Going on our around the world trip has changed our lives in both huge and subtle ways. But one of the most pervasive things it has done is to open up our minds to the possible. Growing up and through my first jobs and grad school, I couldn't imagine myself just walking away from job, career, and societal "responsibilities" to do something entirely for us and to carve out so much time just to live life. I would envy and admire other people who did it, but the idea of me -- 22 going on 40 ME -- doing it was inconceivable.
After having actually made the break and having gone on our trip however I find that there are very few things that are 'inconceivable'. You may have seen the story below on CNN a few days ago. Reading it a few years ago I would have been impressed and admiring, but the experience itself would have seemed as foreign and out of reach as a vaction on Mars.

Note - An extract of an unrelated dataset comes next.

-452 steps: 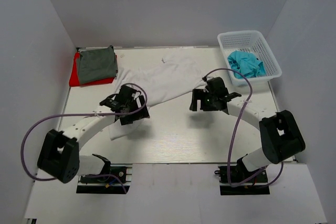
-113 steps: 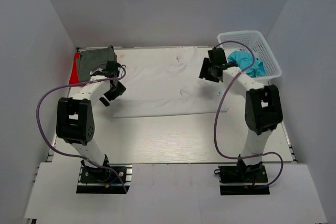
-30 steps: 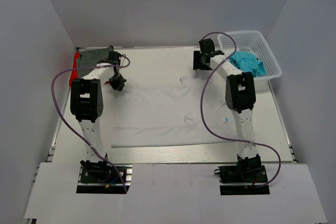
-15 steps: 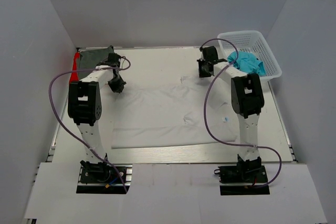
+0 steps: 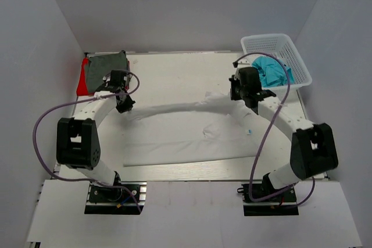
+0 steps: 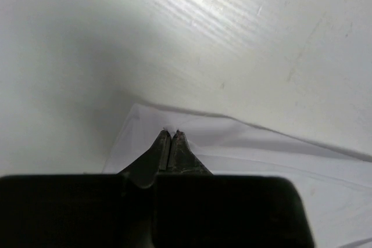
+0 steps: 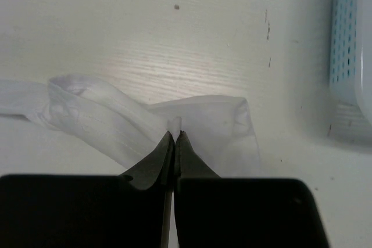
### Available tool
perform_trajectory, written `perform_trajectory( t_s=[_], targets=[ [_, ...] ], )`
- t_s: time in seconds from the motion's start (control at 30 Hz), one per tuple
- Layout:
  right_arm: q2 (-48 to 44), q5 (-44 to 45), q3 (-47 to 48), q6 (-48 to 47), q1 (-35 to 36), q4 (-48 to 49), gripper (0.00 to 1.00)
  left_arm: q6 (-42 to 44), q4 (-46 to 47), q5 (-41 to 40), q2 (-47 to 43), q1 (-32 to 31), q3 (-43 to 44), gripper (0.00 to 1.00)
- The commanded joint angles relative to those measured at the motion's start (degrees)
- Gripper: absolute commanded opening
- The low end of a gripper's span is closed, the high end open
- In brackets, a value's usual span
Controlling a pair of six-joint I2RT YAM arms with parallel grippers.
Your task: Fold and stack the t-shirts
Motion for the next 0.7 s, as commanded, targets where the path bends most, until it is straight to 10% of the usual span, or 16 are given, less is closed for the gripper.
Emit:
perform_trajectory(
  t_s=[0.0, 0.4, 0.43, 0.67],
  targets=[
    [-6.8, 1.7, -5.0, 1.5, 0.5, 0.7, 0.00, 1.1, 2.8, 1.2, -8.2, -0.2, -4.4, 0.00],
    [-27.6, -1.6, -25.6, 7.1, 4.7, -5.9, 0.00, -6.4, 2.9, 2.4, -21.9, -0.7, -20.2, 0.00],
    [-28.0, -3.0, -27.7, 7.5, 4.9, -5.9, 0.17, -7.0, 1.1, 2.4, -21.9, -0.7, -21.6, 0.00],
    [-38.8, -10.4, -35.4, 20.3, 7.7, -18.2, 0.45, -19.9, -17.7, -3.0, -26.8, -1.2, -24.4, 0.87]
  ],
)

Now I read this and say, "why not?". We've awakened a wander-lust that we will continue to listen to (check this space soon for details of our next trip in April) and I hope that when our kids are settled we would still have the good health and energy to do something like the Patterson's did. Why shouldn't that be us?
In 2002, at the ages of 62 and 48, Pat and Catherine Patterson decided to leave it all behind. They sold their real estate business and their cars, gave their furniture to their children, and put their home up for rent. Strapping their remaining possessions to two bicycles, the couple set off to bike around the world.
Fifty-seven countries, four continents and almost four years later, the Pattersons look back on their journey as something no less than life-changing. Between 2002 and 2006, the Pattersons biked from California east across the United States to Greenland, through Europe and Russia, down Africa, then from southern Chile all the way back up to California.
They biked about 50 miles every day, which Pat says, "Isn't a lot if that's all you do." They stayed in hotels most of the time, for the sake of safety and comfort, but they biked with camping supplies in case the need arose. They planned their routes using only maps and Lonely Planet travel guides. They assessed the safety of their surroundings by talking with locals. "Gather a consensus of opinion; ask three times. Ask, ask, ask -- we did," Pat says.
The trip wasn't seamless. They were robbed of their computers once, and another time they were held up at gunpoint. In Finland, it was so cold they eventually had to give up biking and fly down to warmer weather in Portugal. "I never in my wildest dreams thought that I would do something like that in my life," Cat confesses. "I think you just have to be open-minded and willing to take chances and risks and not be afraid. ... You just have to open your mind to other cultures and countries and, you know, like Pat says, 98 percent of the people in this world are good people. On a day to-day basis you're meeting the average person in the world and they're just like you." Excerpted from CNN.com. Click here for full story and more pictures and a map.
I think what Cat said is the key to why we are so much happier now than before: "You just have to be open-minded and willing to take chances and risks and not be afraid..."
Easier said than done, but once done, you'll find it's so much easier than how you used to live.
Trying our hand at watering elephants in Laos
Becca
1 comment:
I think "easier said than done" is quite the understatement. Not everyone is in a position to undertake a four year journey around the world.
The world we be a better place if more people had that ability, but that's a discussion for another time.